YOUR INSTRUCTIONS
Each line below from the one containing "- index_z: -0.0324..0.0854" through the one containing "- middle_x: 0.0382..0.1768" is to be given again exactly, and no line outside that span.
########
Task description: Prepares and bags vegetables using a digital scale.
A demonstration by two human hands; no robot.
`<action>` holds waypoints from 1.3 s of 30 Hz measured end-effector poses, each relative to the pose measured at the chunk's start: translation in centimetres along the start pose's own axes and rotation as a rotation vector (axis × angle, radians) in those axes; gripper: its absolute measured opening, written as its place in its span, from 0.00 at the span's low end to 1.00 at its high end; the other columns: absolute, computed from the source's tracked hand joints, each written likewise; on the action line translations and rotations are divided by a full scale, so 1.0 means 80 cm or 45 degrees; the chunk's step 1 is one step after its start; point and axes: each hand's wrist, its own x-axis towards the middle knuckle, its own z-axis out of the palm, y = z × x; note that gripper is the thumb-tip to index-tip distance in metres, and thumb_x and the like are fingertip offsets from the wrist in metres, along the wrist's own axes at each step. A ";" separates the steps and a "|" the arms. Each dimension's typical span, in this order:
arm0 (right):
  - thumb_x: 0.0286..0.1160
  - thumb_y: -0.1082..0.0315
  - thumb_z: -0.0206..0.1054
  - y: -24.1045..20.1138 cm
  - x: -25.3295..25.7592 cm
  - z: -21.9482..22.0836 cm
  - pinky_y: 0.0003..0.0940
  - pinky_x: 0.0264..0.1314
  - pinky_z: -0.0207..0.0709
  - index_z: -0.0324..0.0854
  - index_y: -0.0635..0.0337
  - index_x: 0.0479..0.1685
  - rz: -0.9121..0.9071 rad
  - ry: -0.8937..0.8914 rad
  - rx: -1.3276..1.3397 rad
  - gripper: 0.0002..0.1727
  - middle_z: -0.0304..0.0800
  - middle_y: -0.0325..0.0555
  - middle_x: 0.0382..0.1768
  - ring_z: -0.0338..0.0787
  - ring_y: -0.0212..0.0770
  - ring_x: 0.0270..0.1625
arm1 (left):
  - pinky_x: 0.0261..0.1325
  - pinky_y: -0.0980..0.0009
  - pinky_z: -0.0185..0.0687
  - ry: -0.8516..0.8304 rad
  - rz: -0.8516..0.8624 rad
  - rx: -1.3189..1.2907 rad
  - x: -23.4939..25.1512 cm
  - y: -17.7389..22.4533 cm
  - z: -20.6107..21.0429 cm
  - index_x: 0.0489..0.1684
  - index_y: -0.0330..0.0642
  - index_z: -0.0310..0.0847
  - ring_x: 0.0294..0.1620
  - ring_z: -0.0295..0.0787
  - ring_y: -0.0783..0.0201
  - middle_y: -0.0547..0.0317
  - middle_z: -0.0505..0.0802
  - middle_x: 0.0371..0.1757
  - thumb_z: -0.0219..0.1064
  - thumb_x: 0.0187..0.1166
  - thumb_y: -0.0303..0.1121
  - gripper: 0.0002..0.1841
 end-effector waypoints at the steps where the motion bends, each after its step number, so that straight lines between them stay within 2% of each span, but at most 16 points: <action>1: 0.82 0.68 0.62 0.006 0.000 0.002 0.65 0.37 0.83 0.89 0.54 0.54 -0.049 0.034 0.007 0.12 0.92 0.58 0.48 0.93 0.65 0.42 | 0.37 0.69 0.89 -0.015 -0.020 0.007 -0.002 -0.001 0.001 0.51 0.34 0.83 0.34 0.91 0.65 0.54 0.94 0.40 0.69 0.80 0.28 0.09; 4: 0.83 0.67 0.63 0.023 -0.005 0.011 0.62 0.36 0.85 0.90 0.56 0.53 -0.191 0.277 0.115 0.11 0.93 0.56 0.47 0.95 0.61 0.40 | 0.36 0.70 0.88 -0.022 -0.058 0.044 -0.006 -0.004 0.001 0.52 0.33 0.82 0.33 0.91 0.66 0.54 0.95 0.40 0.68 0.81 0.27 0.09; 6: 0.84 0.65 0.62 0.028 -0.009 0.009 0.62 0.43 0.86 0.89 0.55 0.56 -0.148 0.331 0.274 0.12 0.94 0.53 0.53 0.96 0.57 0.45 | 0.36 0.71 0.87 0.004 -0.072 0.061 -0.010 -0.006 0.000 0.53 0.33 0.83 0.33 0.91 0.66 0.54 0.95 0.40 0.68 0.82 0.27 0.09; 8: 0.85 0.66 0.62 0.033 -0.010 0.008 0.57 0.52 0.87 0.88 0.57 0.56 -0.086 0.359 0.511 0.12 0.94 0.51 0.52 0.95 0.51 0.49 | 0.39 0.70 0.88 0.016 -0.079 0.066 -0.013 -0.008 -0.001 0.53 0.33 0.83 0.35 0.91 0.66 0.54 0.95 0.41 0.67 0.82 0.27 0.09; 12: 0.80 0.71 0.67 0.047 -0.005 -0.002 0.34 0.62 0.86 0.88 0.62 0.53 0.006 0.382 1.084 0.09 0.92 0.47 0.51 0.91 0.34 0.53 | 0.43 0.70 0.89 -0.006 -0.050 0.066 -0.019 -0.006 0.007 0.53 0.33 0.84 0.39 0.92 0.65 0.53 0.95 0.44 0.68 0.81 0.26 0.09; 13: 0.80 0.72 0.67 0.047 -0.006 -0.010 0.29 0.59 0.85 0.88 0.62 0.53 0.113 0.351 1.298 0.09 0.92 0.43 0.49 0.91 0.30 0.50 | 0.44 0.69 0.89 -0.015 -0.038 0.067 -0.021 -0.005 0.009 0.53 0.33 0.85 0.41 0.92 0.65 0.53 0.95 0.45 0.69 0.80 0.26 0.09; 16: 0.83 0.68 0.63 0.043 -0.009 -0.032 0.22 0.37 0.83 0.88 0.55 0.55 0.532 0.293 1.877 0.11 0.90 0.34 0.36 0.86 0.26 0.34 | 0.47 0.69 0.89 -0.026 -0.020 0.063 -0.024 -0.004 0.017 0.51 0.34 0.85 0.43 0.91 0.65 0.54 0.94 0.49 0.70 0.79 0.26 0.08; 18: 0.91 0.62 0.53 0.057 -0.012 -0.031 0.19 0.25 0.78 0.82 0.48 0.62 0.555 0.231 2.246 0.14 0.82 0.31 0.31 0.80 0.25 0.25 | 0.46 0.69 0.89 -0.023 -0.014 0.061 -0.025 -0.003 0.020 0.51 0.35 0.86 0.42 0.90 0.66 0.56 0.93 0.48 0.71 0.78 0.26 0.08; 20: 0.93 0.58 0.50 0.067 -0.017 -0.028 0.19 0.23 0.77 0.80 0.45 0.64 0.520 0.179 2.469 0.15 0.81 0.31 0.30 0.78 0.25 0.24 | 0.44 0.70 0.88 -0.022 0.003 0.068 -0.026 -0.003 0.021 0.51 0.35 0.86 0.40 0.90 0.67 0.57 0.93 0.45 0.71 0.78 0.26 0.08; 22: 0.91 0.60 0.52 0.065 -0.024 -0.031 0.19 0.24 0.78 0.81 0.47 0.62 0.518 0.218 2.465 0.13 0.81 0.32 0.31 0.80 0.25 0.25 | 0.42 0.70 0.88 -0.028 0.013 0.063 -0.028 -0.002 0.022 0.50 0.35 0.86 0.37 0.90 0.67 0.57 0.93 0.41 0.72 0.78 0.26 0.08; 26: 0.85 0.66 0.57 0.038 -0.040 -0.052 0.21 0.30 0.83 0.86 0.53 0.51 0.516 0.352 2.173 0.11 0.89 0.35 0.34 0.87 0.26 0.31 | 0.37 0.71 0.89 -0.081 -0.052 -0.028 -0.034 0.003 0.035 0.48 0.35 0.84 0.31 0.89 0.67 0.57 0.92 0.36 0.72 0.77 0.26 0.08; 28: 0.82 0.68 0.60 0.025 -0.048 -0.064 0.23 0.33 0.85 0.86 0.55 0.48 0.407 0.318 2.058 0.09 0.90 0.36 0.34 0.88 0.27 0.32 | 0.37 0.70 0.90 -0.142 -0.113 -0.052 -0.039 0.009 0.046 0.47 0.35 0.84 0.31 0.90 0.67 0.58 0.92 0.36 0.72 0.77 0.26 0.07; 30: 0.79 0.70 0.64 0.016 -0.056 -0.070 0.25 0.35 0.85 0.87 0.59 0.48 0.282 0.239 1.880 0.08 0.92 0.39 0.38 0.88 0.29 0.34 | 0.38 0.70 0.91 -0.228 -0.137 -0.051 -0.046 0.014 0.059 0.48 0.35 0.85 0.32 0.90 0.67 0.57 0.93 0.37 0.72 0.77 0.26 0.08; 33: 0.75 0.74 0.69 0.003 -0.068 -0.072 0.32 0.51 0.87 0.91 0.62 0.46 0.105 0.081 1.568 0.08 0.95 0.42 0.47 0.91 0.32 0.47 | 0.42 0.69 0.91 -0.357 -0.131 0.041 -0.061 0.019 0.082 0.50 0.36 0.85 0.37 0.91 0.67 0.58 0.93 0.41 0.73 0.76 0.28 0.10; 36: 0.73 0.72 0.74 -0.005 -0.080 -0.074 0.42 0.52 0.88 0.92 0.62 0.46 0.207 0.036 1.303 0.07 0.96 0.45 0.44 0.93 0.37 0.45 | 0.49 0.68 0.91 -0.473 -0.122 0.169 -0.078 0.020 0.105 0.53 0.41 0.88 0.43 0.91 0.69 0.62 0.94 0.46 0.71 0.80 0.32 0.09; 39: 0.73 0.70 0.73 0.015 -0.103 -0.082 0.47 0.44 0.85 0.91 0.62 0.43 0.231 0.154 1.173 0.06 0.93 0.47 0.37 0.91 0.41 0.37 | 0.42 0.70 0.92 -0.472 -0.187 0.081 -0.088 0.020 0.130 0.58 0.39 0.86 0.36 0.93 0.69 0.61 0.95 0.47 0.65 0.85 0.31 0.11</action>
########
TASK SOLUTION
  - index_z: -0.0324..0.0854
  - index_y: -0.0635..0.0337
  - index_x: 0.0479..0.1685
  - rz: -0.9121..0.9071 rad
  - ry: -0.8937..0.8914 rad
  - rx: -1.3276..1.3397 rad
  - gripper: 0.0002..0.1727
  - middle_z: -0.0304..0.0800
  - middle_y: -0.0325..0.0555
  - middle_x: 0.0382..0.1768

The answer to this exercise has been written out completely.